Show every line in the entries below where the word "white" appears.

-----

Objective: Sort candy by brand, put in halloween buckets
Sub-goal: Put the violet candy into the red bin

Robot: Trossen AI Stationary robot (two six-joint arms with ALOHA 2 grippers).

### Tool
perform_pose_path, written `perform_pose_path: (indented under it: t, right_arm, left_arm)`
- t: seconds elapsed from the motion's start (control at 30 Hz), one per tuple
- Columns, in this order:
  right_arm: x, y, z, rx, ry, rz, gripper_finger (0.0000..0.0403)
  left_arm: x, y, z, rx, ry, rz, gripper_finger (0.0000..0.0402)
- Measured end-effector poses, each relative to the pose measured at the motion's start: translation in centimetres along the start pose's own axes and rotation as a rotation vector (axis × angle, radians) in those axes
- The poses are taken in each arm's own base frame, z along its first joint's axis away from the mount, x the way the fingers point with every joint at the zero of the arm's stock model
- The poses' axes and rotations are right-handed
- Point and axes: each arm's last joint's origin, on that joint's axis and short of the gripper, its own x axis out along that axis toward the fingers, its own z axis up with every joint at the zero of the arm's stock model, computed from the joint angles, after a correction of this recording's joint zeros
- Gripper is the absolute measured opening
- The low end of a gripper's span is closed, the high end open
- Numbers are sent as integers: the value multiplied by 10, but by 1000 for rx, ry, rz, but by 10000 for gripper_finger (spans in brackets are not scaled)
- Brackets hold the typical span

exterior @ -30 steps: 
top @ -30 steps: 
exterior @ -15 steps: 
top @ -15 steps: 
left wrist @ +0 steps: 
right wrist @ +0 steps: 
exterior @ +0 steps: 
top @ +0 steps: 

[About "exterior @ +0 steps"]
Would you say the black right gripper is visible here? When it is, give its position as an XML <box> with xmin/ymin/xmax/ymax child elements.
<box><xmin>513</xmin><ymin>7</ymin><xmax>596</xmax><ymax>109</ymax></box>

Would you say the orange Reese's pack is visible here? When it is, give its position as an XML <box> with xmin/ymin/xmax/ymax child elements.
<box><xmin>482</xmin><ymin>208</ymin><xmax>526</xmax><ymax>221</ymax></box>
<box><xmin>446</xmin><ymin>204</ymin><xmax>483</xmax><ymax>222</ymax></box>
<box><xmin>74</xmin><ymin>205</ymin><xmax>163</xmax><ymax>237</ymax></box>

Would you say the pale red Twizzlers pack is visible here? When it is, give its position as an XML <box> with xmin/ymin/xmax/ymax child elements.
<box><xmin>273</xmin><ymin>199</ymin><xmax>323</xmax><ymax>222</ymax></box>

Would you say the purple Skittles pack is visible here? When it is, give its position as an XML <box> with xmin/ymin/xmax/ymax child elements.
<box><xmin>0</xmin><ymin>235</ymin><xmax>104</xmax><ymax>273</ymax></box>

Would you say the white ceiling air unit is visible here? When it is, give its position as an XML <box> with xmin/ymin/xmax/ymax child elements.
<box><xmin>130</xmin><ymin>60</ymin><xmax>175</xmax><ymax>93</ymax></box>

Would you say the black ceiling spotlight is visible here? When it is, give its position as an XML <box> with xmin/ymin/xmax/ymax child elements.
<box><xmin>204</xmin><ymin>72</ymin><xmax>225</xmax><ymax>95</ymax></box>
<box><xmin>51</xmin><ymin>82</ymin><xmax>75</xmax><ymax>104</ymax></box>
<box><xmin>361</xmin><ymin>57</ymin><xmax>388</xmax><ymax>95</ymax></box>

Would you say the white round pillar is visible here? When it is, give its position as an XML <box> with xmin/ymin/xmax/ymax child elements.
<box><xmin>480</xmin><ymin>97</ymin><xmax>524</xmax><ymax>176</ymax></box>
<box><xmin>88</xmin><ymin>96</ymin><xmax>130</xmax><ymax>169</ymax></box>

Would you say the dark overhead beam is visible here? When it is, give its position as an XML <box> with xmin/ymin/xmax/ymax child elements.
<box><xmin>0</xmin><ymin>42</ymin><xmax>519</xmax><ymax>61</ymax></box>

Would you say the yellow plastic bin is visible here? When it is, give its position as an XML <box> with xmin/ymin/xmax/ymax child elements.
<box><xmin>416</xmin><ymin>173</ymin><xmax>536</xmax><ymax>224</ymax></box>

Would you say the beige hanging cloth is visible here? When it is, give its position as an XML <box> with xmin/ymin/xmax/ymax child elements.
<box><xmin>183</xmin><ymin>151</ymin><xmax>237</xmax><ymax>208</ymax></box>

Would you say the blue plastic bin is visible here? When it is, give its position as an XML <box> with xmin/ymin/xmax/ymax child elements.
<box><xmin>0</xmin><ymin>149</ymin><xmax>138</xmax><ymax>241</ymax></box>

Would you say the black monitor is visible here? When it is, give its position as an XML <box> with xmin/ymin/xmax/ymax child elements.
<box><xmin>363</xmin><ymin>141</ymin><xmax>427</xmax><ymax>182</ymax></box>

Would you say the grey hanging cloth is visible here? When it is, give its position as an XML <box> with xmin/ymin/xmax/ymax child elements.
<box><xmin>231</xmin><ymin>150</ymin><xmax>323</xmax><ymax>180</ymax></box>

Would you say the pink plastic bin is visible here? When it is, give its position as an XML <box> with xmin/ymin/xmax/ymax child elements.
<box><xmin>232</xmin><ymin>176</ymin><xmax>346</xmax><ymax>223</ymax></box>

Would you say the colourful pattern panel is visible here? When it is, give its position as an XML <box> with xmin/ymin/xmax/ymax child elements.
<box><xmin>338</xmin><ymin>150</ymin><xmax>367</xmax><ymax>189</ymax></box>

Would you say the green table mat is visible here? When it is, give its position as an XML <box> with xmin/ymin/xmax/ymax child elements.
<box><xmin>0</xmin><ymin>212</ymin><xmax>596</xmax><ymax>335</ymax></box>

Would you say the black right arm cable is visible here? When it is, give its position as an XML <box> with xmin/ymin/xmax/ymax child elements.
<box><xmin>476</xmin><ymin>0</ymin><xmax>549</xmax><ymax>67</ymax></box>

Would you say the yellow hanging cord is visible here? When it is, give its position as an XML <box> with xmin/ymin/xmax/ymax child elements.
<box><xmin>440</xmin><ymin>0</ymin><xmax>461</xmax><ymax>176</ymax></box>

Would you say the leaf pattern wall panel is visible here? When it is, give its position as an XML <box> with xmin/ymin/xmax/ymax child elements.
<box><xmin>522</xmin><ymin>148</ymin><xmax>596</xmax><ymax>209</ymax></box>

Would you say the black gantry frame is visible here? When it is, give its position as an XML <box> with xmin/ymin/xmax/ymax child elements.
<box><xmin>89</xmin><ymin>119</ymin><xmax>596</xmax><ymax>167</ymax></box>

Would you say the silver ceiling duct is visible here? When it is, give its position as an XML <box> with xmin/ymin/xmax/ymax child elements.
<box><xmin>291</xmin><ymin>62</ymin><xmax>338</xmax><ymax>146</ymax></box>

-----

- **RESPONSE**
Would you say the white ceiling air unit is visible here? When it is, give its position as an XML <box> with xmin/ymin/xmax/ymax child elements.
Would you say the white round pillar is visible here? When it is, give its position as an XML <box> with xmin/ymin/xmax/ymax child elements.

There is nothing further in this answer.